Here it is.... http://www.lindsaybks.com/gallery/Jorg/bernays/page2.html

Here it is modeled and animated.....


----------



## Brian Rupnow (Dec 4, 2009)

Steve--Did you model that?---Brian


----------



## Brian Rupnow (Dec 4, 2009)

This is the same engine, modified as per my earlier post. I didn't bother to animate it, as the animations I am able to save thru photobucket are so short that they aren't of much use. However, I can "grab" the flywheel and spin it in realtime on my computer screen and make all of the linked parts behave exactly the same as they would if the machine were actually built. It does work exactly as I had anticipated.
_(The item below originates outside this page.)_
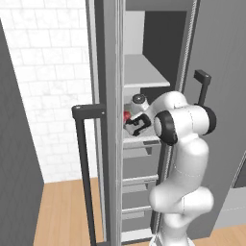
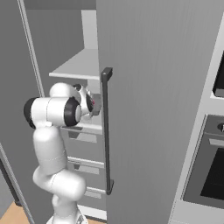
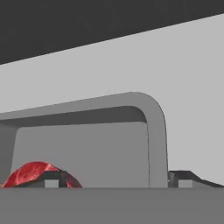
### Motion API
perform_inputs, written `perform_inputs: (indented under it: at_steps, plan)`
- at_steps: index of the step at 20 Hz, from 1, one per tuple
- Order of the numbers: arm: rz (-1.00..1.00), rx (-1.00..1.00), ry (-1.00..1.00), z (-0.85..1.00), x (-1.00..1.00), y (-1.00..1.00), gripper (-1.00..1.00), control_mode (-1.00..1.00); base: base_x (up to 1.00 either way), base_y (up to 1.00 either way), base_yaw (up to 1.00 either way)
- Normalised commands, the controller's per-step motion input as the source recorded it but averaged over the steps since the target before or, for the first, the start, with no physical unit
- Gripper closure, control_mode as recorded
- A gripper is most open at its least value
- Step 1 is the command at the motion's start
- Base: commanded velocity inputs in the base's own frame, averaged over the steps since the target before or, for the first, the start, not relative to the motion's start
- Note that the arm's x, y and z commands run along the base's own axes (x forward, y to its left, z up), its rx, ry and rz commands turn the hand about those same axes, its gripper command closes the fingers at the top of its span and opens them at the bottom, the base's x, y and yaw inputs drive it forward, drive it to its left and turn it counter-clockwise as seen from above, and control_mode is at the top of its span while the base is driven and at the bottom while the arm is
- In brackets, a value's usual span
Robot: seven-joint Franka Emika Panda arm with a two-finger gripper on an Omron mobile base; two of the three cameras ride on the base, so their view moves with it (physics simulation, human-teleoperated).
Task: Take the meat container that has the steak and place it on the second highest rack of the freezer. Then take the vegetable container that has the tomato and sweet potato and place it on the highest rack of the freezer.
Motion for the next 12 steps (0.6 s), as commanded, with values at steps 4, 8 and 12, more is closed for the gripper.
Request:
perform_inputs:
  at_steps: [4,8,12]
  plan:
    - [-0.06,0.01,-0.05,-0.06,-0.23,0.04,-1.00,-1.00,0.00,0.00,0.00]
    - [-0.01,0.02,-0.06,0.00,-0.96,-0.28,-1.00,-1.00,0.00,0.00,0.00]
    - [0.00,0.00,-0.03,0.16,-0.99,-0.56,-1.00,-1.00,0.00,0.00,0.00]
It seems that the way to run this engine would be with a very small "flow" of air, to keep the piston speed down.


----------



## Cedge (Dec 4, 2009)

Brian...
No, not one of mine, but since the owner felt compelled to abscond with one of my engine animations, I didn't feel too bad about borrowing his...(grin). I've modeled a number of projects, but haven't felt the need to animate any of them in a while.

Steve


----------



## Brian Rupnow (Dec 4, 2009)

Steve---How do you make an animation like the one you posted? I can save my Solidworks animations as a .avi file, which is HUGE and can't really be posted anywhere, nor emailed because its too darned big. I then use Windows Moviemaker to save my .avi file as a .wmv file, which can be uploaded to Photobucket, but will only run for a matter of a few seconds, not enough for people to follow very well. I assume that there must be proprietary software involved in making an animation like you posted, but I really don't know. I would love to be able to do that, but I'm not willing to spend money to purchase a program that has no "money making" potential for me.---Brian--edit--I see that the animation is called a ".gif" file, but thats a new one to me.


----------



## Cedge (Dec 4, 2009)

Brian....
It helps to be among the ancients of the internet...(grin). GIF files were the earliest types of image files that one could use on a web page. The first were static images rather than animations. Then someone discovered they could be saved in layers. The idea worked a bit like the old flip book animations once found in boxes of Cracker Jacks. A series of "advancing motion" images were digitally stacked and made to "flip" when loaded, giving the net its first method of animation. 

In the earliest days it was a complex process requiring use of a cumbersome algorithm and you had to keep the file sizes quite tiny. A 50Kb animation could get you flamed for abuse of available bandwidth.... and that was just from your ISP. 

Today the software is pretty much drag and drop and can be found free on sites like www.tucows.com . (see gif animators) You'd need to create each frame as a static image, (usually about 40 images will give you a small animation but many run to 150 or more these days) and use the software to organize them in order of movement. I usually save my images as bmp files (another antique format) and then convert them to static gif files. 

BMP files use 16 million colors while GIF only uses 256 at a time. A bit of practice and one can simulate nice even colors without dithering (speckles). With more practice one can do a few timing tricks to produce some pretty cool special effects.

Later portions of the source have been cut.